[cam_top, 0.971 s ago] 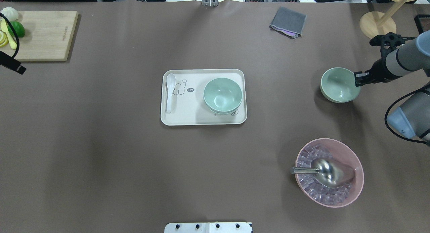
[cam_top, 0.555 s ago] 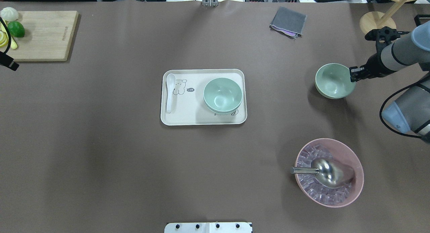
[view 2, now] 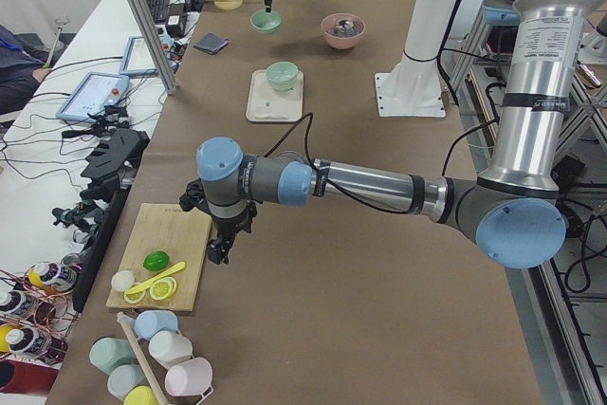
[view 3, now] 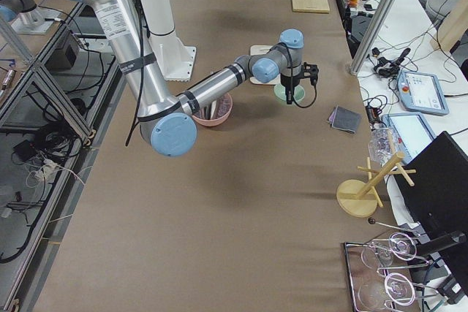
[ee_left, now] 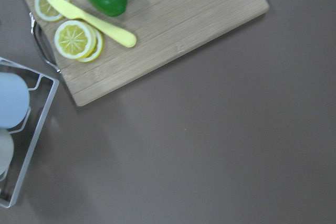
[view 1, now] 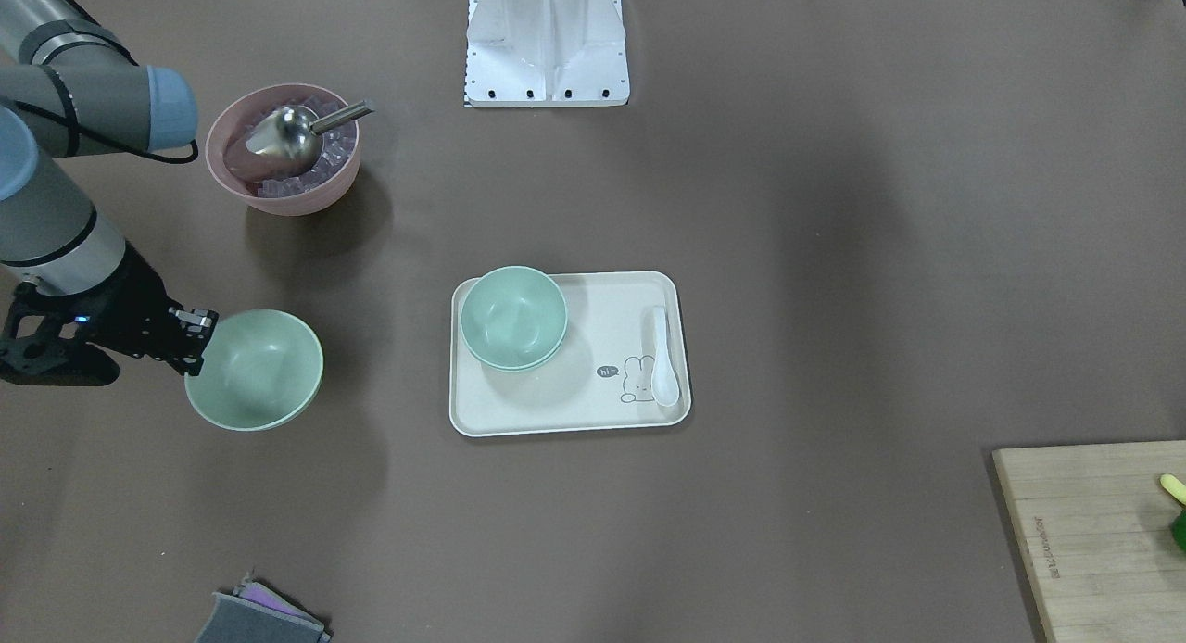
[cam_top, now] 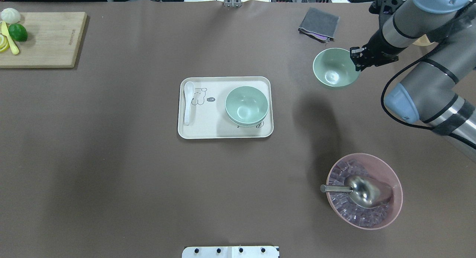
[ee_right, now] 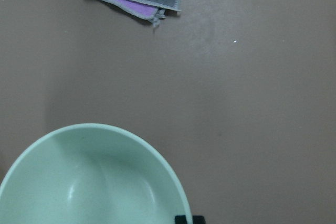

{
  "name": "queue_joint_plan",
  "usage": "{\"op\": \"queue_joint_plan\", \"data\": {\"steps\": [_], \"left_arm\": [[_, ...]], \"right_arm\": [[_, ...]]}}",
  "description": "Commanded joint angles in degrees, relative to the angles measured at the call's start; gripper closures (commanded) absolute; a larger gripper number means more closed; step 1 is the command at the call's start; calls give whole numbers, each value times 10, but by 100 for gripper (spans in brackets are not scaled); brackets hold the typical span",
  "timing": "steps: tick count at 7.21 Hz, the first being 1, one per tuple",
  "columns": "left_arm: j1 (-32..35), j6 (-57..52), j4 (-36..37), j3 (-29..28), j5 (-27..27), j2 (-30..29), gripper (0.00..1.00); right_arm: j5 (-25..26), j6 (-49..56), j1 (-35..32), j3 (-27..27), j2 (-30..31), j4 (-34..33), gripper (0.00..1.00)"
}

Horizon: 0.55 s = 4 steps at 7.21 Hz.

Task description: Stack green bowls together

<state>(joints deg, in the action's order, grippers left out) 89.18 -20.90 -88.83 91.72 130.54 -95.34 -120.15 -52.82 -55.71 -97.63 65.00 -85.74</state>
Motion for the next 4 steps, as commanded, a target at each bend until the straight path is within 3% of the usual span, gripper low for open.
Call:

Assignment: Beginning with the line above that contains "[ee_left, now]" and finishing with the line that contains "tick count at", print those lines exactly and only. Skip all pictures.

Output below:
[ee_left, now] 
[view 1, now] 
[cam_top, now] 
[ee_right, now] 

{
  "name": "queue_joint_plan",
  "usage": "{\"op\": \"queue_joint_plan\", \"data\": {\"steps\": [_], \"left_arm\": [[_, ...]], \"right_arm\": [[_, ...]]}}",
  "description": "Commanded joint angles in degrees, relative to the angles measured at the call's start; gripper closures (commanded) absolute; a larger gripper number means more closed; step 1 is the command at the call's start; calls give whole numbers, each value times 10, but by 100 for gripper (spans in brackets are not scaled); brackets hold the typical span",
  "timing": "steps: tick count at 7.21 Hz, the first being 1, one per tuple",

This exercise has now been completed.